TO DO >> Set down every entry again word for word, please, but skip the pictures.

** Opening SOURCE DATA block **

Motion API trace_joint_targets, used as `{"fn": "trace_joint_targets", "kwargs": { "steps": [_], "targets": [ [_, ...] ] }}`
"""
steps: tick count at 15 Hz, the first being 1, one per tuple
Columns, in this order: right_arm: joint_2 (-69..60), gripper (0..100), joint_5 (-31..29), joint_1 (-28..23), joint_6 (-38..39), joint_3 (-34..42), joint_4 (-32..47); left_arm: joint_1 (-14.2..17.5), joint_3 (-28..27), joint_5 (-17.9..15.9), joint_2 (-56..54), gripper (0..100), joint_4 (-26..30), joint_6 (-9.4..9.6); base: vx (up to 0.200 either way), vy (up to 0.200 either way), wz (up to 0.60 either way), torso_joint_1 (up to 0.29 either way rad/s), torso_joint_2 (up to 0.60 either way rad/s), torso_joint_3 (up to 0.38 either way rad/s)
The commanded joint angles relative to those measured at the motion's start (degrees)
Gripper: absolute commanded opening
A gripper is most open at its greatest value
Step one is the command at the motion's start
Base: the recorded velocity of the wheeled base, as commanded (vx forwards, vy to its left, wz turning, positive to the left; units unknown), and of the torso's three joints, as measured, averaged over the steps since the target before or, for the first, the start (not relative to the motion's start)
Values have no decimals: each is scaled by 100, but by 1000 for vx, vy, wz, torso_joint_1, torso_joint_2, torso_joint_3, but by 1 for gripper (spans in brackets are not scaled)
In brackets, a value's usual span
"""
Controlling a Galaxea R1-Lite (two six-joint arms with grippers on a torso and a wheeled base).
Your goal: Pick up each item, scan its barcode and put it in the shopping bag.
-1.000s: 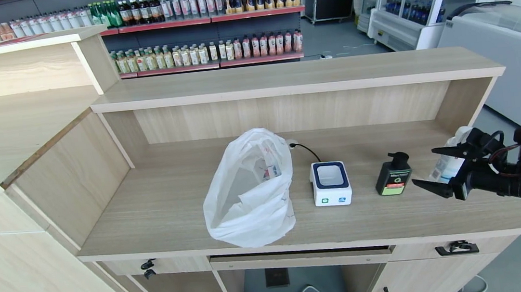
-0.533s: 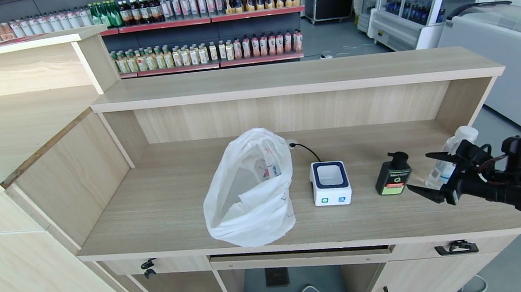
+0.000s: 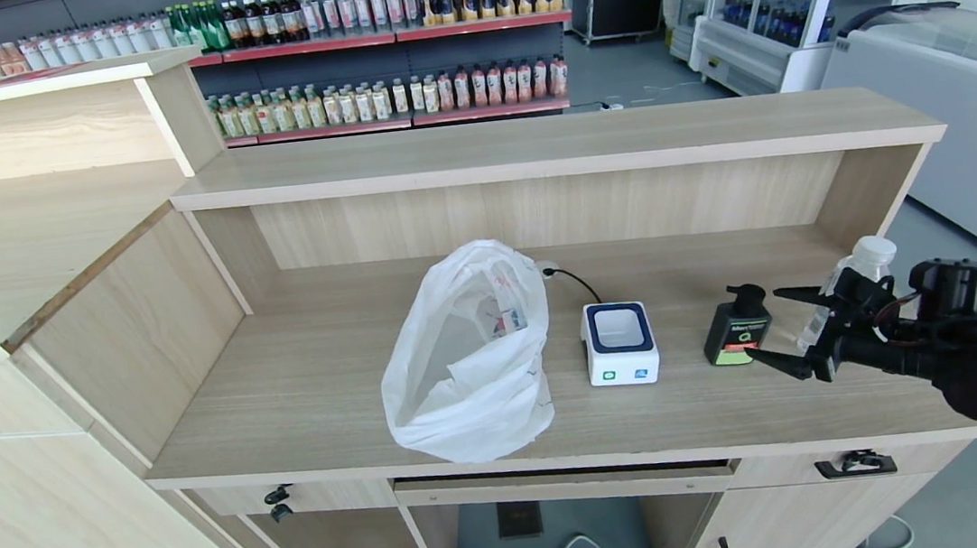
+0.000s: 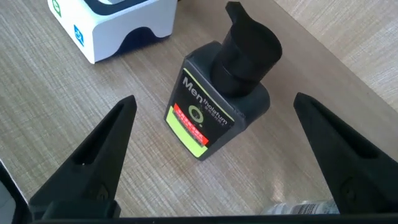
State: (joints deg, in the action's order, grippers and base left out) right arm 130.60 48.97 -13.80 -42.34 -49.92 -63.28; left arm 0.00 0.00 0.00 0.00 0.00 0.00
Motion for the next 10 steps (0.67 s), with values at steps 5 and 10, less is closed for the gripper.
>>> {"fn": "trace_joint_targets", "kwargs": {
  "steps": [5,10],
  "targets": [
    [554,100,16,106,41,-703,167,0,0,0,0,100,0,0,0,0,0,0,0,0],
    [809,100,34,316,85,-1134,527,0,0,0,0,100,0,0,0,0,0,0,0,0]
  ]
}}
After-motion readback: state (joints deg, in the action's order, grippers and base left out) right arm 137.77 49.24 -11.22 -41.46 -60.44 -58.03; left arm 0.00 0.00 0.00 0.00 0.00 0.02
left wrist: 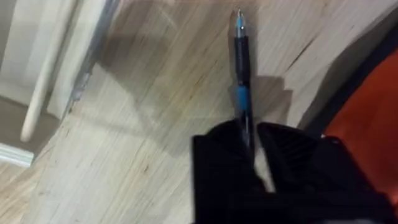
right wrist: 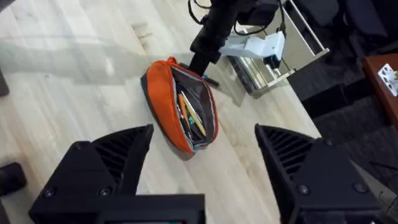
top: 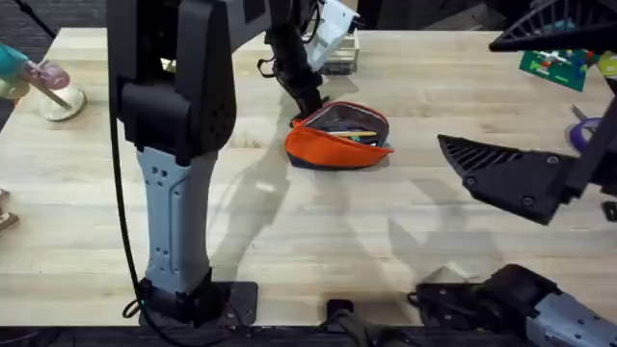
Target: Unzip the bag, pick up the pens from the table one at a time and place them inside, then zip the bag closed.
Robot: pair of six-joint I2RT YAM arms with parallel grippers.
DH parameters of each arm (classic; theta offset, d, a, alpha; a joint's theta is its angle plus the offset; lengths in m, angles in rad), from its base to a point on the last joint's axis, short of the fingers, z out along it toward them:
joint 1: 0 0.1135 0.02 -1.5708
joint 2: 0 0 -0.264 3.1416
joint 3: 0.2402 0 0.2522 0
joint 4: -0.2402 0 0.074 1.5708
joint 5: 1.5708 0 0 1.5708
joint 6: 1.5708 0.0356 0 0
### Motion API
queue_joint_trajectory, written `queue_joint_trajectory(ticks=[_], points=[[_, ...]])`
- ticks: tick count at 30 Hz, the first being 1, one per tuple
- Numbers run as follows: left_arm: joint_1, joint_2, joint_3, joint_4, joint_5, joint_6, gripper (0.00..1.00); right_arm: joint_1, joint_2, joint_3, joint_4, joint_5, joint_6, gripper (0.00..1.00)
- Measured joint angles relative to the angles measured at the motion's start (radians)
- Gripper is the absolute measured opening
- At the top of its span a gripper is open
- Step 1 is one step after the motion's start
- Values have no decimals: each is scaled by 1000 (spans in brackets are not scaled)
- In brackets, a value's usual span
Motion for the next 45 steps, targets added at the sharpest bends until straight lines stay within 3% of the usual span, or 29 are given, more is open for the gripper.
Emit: queue_joint_trajectory(ticks=[1, 3, 17, 25, 45], points=[[-1, 0, 0, 0, -1, -1, 99, 0, 0, 0, 0, 0, 0, 998], [-1, -1, 0, 1, 0, 0, 47, 0, 0, 0, 0, 0, 0, 998], [-1, -1, 7, -40, -7, -1, 44, 0, 0, 0, 2, 0, 0, 998], [0, -8, 111, -135, -15, -1, 42, 0, 0, 0, 3, 0, 0, 998], [1, -214, 121, -317, -38, 10, 41, 0, 0, 0, 15, 19, -12, 998]])
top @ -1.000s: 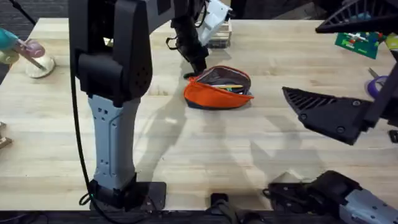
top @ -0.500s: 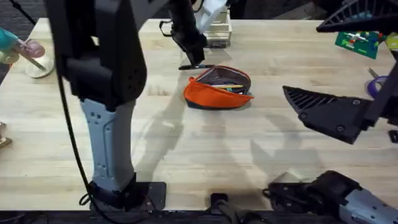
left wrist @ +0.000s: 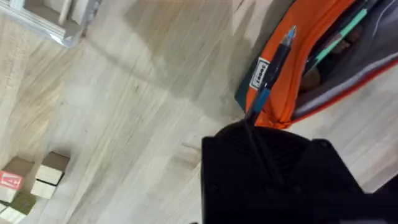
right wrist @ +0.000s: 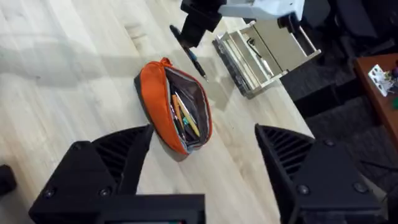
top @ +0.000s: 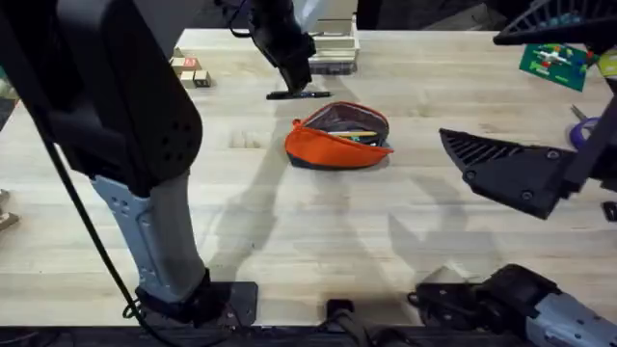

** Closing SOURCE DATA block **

REPLY >>
Motion API trace_joint_targets, used as `{"fn": "trace_joint_targets", "kwargs": { "steps": [_], "targets": [ [_, ...] ] }}`
"""
steps: tick count at 15 Hz, the first being 1, one per tuple
Columns, in this order: right_arm: joint_2 (-69..60), gripper (0..100), joint_5 (-31..29), joint_1 (-28..23), joint_6 (-38..39), joint_3 (-34..42), joint_4 (-32..47); left_arm: joint_1 (-14.2..17.5), joint_3 (-28..27), joint_5 (-17.9..15.9), joint_2 (-56..54), gripper (0..100), joint_4 (-26..30), joint_6 (-9.4..9.6); base: vx (up to 0.200 either way), vy (up to 0.200 either way), wz (up to 0.60 either way), torso_joint_1 (up to 0.29 either way rad/s), torso_joint_2 (up to 0.60 either way rad/s), torso_joint_3 (up to 0.38 either way rad/s)
The commanded joint angles relative to those measured at the motion's start (degrees)
Gripper: absolute commanded opening
A gripper is most open at its greatest value
Step one is the command at the motion's start
Base: the recorded velocity of the wheeled base, as commanded (vx forwards, vy to its left, wz turning, positive to the left; units unknown), and of the torso's three joints, as measured, averaged over the steps since the target before or, for the first, the start (not relative to the motion's start)
Values have no decimals: each is scaled by 100, but by 1000 for vx, vy, wz, torso_joint_1, torso_joint_2, torso_joint_3, but by 1 for gripper (spans in brackets are not scaled)
In brackets, a value's usual span
"""
Controlling a Galaxea R1-Lite (two six-joint arms with grippers on a torso and a wheeled base).
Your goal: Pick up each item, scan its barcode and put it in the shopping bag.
-1.000s: 
-0.533s: 
+0.000s: 
+0.000s: 
State: (joints deg, in the action's order, grippers and base left out) right arm 130.60 48.97 -13.80 -42.34 -49.92 -63.28; left arm 0.00 0.00 0.00 0.00 0.00 0.00
Motion for the next 10 steps (0.67 s), with values at steps 5 and 10, less is closed for the gripper.
>>> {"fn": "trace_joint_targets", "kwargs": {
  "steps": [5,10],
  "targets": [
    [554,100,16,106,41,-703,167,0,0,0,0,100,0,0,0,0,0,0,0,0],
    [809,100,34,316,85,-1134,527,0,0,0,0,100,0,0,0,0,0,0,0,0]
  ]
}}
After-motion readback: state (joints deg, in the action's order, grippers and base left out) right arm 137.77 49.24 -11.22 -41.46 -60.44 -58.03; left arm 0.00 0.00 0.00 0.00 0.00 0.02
left wrist: 
right wrist: 
top: 
Target: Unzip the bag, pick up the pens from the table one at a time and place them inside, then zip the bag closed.
Robot: pair of six-joint I2RT YAM arms with parallel grippers.
DH parameters of each arm (classic; theta offset, d, a, alpha; a joint's theta is its angle plus the offset; lengths in m, angles in rad), from its base to a point on the last joint's axis, short of the fingers, z out along it toward them:
joint 1: 0 0.1135 0.02 -1.5708
joint 2: 0 0 -0.264 3.1416
joint 3: 0.2402 0 0.2522 0
joint 4: -0.2402 0 0.074 1.5708
joint 5: 1.5708 0 0 1.5708
joint 6: 1.5708 0.0356 0 0
### Motion API
queue_joint_trajectory, written `queue_joint_trajectory(ticks=[_], points=[[_, ...]])`
- ticks: tick count at 30 Hz, the first being 1, one per tuple
- Numbers run as follows: left_arm: joint_1, joint_2, joint_3, joint_4, joint_5, joint_6, gripper (0.00..1.00); right_arm: joint_1, joint_2, joint_3, joint_4, joint_5, joint_6, gripper (0.00..1.00)
- Measured joint angles relative to the angles measured at the motion's start (radians)
- Gripper is the absolute measured opening
- At the top of its span a gripper is open
- Step 1 is one step after the motion's start
- Values have no decimals: each is scaled by 1000 (spans in brackets are not scaled)
- In brackets, a value's usual span
Motion for the next 45 steps, targets added at the sharpest bends until straight lines stay within 3% of the usual span, or 29 are given, more is open for the gripper.
Emit: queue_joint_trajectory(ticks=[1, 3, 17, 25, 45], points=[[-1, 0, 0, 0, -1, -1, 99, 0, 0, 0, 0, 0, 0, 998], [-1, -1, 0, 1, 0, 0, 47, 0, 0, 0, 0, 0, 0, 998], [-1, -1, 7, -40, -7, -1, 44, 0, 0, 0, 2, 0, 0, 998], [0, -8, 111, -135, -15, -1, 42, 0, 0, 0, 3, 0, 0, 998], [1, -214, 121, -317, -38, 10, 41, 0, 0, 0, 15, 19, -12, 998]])
top @ -1.000s: 
top @ -0.500s: 
left wrist @ +0.000s: 
right wrist @ +0.000s: 
top @ +0.000s: 

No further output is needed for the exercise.